Abstract

This essay explores Shaw’s relationship with Dublin amateur theater from 1907 to 1914, moving from hostile clashes to a mutual partnership that benefitted all principals. Beginning with a request for a Shaw week by Dublin’s Players’ Club, under Anthony Evelyn Ashley, Shaw moved to protect his plays from amateur companies attempting to stage weeklong performance runs under amateur terms. Yet by 1912, when Ashley and his wife, former professional actor Flora MacDonnell, staged John Bull’s Other Island, the production dovetailed nicely with Shaw’s inexpensive publication of the play aimed toward the new Home Rule Bill for Ireland then being debated. In the following year, Ashley and MacDonnell teamed with Casmir Markievicz to establish the Dublin Repertory Theatre.
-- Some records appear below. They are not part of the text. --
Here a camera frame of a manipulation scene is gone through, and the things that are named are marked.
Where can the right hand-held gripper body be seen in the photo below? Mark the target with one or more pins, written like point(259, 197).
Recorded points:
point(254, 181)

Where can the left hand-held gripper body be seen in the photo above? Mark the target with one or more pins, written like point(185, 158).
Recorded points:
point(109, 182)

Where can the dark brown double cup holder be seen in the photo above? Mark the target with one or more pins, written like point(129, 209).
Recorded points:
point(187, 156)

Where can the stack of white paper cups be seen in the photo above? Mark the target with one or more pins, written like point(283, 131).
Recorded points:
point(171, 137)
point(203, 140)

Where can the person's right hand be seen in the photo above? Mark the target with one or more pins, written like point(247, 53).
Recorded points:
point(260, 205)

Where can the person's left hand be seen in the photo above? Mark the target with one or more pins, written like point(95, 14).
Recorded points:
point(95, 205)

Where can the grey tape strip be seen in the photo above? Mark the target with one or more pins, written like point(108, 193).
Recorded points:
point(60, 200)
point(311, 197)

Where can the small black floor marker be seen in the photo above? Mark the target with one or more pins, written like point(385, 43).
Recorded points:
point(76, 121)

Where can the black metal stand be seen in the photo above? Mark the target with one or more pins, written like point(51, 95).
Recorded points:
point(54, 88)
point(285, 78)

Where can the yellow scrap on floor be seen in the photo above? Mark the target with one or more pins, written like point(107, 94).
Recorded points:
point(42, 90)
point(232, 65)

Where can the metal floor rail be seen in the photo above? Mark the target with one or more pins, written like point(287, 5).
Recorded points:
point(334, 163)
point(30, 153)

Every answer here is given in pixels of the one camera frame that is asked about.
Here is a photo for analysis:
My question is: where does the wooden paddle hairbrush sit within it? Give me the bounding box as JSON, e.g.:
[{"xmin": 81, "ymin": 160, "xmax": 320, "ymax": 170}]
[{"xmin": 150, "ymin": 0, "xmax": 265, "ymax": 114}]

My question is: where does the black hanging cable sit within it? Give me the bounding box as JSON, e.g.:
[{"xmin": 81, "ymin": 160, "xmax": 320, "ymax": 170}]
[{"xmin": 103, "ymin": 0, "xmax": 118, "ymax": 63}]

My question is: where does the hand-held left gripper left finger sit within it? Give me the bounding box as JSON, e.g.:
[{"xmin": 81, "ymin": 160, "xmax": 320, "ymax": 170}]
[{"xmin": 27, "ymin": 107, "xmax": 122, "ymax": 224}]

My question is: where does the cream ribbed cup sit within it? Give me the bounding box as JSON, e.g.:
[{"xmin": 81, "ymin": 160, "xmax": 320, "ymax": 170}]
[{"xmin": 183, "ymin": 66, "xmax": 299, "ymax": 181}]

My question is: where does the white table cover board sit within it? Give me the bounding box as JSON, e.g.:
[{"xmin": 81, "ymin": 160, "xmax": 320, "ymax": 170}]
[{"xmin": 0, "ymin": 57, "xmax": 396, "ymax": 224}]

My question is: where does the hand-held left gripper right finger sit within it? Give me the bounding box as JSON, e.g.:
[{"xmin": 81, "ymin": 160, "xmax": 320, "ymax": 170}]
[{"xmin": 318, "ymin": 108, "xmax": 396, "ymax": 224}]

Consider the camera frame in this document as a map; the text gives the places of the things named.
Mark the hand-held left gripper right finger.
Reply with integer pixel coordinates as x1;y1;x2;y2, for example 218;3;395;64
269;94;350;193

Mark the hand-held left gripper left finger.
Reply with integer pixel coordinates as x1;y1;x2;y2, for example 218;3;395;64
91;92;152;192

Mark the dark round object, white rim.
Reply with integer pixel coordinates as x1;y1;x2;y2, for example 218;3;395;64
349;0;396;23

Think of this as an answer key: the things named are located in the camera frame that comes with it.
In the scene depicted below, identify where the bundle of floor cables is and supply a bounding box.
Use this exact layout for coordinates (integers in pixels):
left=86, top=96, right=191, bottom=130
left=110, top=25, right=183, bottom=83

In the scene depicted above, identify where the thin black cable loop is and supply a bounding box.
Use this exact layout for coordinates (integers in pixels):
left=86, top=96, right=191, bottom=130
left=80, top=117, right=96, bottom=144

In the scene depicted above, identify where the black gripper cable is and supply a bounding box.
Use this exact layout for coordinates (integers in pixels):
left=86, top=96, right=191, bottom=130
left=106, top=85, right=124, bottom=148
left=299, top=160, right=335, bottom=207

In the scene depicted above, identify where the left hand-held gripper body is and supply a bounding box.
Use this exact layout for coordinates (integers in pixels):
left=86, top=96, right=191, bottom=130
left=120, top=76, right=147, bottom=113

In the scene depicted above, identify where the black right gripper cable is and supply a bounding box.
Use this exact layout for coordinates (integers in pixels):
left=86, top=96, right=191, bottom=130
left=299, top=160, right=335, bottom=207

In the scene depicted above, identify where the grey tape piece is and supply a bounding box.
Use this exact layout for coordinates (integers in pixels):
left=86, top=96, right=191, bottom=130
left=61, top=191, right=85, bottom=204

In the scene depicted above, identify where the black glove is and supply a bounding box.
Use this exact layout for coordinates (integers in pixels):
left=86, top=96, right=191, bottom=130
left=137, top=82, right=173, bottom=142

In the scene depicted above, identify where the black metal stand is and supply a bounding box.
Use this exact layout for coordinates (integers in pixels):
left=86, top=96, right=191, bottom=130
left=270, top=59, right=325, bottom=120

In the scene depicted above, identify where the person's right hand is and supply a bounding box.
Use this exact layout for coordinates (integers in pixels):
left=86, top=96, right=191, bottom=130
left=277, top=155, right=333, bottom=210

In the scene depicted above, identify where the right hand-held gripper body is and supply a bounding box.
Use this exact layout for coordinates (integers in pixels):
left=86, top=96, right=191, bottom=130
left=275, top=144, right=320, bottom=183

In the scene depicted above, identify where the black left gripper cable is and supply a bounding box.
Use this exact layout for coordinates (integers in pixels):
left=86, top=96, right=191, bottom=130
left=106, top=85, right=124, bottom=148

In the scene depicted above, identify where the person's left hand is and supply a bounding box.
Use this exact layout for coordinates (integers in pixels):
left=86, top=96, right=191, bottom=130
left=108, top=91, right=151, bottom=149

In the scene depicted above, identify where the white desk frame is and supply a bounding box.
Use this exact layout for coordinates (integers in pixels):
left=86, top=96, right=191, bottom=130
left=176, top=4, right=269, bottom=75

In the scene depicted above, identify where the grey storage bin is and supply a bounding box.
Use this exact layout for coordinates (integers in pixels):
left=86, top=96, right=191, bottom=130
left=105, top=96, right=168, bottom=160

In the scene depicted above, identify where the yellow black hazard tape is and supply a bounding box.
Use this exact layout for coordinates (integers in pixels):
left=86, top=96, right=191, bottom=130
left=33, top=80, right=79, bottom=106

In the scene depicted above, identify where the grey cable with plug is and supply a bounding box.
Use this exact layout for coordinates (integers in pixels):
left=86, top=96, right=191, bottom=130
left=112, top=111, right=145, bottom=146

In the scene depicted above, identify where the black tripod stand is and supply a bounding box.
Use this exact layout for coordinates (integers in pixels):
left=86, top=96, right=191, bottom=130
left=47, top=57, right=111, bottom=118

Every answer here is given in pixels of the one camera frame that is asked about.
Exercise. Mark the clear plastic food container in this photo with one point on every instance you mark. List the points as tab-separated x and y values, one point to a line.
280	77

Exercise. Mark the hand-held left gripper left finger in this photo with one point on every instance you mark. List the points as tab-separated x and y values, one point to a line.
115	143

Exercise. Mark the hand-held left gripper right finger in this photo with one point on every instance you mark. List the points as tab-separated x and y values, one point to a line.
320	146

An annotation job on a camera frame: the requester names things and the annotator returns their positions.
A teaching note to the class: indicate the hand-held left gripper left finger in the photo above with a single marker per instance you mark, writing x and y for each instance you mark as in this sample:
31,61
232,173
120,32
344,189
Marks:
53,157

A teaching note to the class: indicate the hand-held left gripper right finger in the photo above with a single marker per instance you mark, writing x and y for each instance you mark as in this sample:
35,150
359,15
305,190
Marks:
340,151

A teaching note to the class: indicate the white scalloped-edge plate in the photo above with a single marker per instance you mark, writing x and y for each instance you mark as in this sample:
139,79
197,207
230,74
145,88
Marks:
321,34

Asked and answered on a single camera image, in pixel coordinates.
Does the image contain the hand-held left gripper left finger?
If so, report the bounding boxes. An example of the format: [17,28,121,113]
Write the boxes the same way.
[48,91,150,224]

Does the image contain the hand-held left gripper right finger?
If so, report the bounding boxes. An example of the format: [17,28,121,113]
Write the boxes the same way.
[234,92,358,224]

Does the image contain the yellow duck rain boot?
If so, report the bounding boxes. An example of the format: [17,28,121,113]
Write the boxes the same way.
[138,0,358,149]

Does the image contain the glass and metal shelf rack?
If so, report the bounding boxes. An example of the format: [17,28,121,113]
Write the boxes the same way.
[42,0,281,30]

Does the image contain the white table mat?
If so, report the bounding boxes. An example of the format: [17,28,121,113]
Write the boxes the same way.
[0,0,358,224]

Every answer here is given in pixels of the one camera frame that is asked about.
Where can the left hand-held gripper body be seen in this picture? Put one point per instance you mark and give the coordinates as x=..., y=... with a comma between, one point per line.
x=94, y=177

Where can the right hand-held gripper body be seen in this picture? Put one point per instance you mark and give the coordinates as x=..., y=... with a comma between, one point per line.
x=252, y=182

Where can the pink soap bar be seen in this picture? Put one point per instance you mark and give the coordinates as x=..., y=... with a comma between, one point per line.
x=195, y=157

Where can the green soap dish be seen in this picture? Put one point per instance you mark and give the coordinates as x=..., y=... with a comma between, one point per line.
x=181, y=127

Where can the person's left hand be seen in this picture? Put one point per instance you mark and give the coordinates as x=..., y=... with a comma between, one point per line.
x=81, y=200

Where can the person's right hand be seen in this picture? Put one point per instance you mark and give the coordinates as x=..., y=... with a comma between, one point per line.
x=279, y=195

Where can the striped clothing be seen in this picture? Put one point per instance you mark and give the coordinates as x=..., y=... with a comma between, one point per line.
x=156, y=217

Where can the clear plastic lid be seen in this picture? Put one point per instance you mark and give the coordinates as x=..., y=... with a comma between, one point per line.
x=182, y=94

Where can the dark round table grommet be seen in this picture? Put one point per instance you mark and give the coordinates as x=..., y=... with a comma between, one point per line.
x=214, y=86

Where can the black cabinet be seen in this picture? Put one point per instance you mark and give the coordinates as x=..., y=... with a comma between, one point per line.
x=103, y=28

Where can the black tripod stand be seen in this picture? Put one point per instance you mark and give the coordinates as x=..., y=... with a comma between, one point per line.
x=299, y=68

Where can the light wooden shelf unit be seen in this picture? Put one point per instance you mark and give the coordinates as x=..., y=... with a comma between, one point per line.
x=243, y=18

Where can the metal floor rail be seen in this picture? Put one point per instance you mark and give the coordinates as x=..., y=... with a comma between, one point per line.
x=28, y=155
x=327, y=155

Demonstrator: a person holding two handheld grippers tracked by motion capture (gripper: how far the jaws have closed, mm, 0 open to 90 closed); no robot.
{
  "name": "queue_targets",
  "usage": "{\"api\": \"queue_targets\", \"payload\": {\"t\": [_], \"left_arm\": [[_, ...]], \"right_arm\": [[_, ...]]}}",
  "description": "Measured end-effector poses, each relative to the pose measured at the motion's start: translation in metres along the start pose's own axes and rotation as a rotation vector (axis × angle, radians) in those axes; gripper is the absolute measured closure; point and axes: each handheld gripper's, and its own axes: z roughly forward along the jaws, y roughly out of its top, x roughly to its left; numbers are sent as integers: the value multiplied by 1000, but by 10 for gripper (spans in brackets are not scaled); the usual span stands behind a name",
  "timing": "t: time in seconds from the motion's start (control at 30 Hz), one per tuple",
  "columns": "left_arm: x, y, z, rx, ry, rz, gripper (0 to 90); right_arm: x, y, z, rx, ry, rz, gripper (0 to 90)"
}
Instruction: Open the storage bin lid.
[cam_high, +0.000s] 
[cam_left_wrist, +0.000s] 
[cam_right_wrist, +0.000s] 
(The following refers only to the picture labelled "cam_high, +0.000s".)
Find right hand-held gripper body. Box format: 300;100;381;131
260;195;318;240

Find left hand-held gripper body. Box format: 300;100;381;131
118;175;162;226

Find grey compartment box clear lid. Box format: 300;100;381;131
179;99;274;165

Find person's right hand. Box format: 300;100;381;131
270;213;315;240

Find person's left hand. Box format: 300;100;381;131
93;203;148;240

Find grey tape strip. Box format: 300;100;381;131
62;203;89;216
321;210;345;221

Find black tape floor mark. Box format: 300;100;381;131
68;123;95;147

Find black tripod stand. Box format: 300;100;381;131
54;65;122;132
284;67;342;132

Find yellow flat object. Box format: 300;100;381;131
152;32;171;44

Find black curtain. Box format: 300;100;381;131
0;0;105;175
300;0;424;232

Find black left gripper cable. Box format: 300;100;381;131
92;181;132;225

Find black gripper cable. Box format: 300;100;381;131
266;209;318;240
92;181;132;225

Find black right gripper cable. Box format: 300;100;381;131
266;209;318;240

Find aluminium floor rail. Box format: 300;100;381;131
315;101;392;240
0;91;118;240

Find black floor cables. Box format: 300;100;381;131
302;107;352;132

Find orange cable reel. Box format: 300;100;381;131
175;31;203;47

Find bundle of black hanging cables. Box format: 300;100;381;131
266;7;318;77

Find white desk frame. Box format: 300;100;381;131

In that year, Markievicz staged The Devil’s Disciple in a production that reflected Dublin’s growing labor unrest on the eve of the infamous Dublin Lockout. In November 1914, Ashley and MacDonnell staged Mrs Warren’s Profession in a much-publicized production, which Shaw followed days later with a call in the Dublin press for Irish enlistment in the Great War. The 1907–14 period also saw numerous professional companies touring Dublin with Shaw plays, which Evelyn Ashley’s productions complemented in bringing Shaw, or his plays, home to Dublin, and which Shaw used to enhance his developing interest in Dublin and Irish affairs.